Forgive me for being cliche, but Taylor really is the light of my life. I love every second I get to spend with her and every single thing that she does. From five o'clock in the morning when she wakes up calling "daddy, daddy" through bedtime when she's saying "'un back, 'un back" so she can fall asleep with me rubbing her back. From the time I leave for work in the morning when she gives me a kiss, a hug, says "I wuv you," makes me give mommy a kiss, a hug, say "I wuv you," and then give the baby in mommy's belly a kiss, a hug, and say "I wuv you;" to the time that I come home and she gets so excited, screams her head off, and then runs in the complete opposite direction thinking she's hysterical. I love reading books with her, getting a ball to play "tetch" with her, and chasing her saying "I'm going to get you, and then I'm going to eat you" while she giggles uncontrollably. I love even when she's being a pain in the butt and we have to explain why you can't hit, why we need to go somewhere, why she needs to put clothes on, etc. No matter what she's doing, I am just overwhelmed by the emotion that she stirs in me.
And the emotion that her mother stirs in me too. I can't wait for the day when Taylor realizes just how lucky she is to have the mom that she does. Jen is awesome with her, and I love to watch her in action. Singing with Taylor, teaching her how to count, explaining how to behave, talking through their day and who she played with, etc., etc. Okay, maybe Taylor doesn't get to enjoy as much "straight juice" as any normal kid, but that's because her mother is always looking out for what's best for her.
There are so many cute things that Taylor does, and every day there is something new and different.
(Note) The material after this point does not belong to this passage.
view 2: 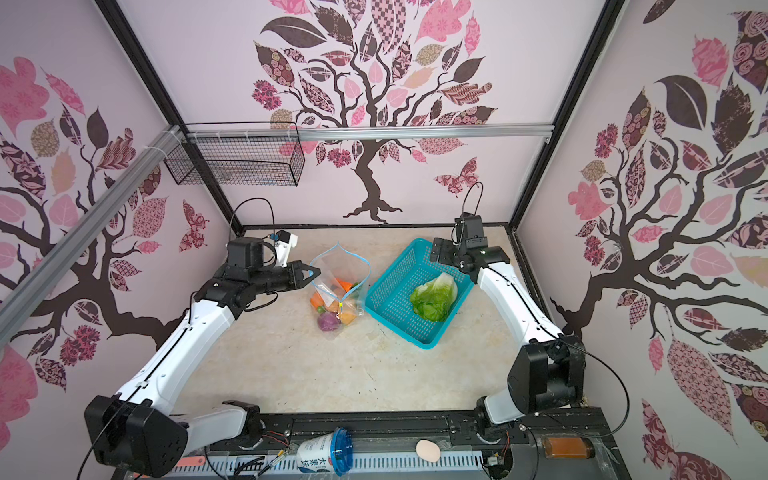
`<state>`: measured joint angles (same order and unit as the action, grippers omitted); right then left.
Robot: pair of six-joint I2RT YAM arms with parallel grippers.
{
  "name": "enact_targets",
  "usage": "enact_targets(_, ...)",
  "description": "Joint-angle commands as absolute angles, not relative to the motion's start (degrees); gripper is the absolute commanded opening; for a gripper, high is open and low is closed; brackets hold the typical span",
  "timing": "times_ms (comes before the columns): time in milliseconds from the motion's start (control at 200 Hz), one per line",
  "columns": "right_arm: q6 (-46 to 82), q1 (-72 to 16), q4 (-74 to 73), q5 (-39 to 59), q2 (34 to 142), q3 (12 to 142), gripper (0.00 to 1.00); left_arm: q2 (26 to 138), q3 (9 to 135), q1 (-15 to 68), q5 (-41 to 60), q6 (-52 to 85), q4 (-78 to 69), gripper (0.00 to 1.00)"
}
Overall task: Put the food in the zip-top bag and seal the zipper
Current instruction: 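Release the bag and move the right gripper over the lettuce in the basket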
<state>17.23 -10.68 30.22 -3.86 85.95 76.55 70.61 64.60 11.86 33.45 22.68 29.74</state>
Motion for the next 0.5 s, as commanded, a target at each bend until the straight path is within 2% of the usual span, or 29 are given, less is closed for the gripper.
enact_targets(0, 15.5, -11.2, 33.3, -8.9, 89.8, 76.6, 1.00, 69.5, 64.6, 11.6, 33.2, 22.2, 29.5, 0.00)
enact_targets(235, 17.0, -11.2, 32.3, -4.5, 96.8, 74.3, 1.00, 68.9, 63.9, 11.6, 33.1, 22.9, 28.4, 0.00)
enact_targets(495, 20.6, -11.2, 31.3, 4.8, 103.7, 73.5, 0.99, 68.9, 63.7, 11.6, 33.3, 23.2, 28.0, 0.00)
From new words, to new facial expressions, to new preferences, she always has something that makes Jen and I look at each other and say "oh my god, she's so adorable." And then there are her routines too. How every morning she needs to brush her teeth ten times while mommy and daddy are getting ready. How she needs to go out with daddy to take Emma out in the morning and pick up the paper. Every Monday and Tuesday, when she realizes that she is going to Grammy's, she goes through in rapid succession, over and over again: "Nolly, Nolly? Ty, Ty? Geegee, Geegee? Pop-pop, Pop-pop?" Her need to walk out the door with her "gaggee" and as many other blankets or clothes as she can carry. Her need to take her shoes off as soon as she get buckled into her car seat. How she needs to watch Hi-5 when she wakes up from her nap.

It has been so much fun watching Taylor grow this past year. I am excited to see how she continues to learn and develop this year. I wish it wouldn't go so fast, though. But I do look forward to each new phase she is going to go through, however quick each one may come and go. I am so anxious to see how Taylor is with her little sister. I think she is going to be mesmerized with her, and Avery is going to have a great big sis to take of her and look up to.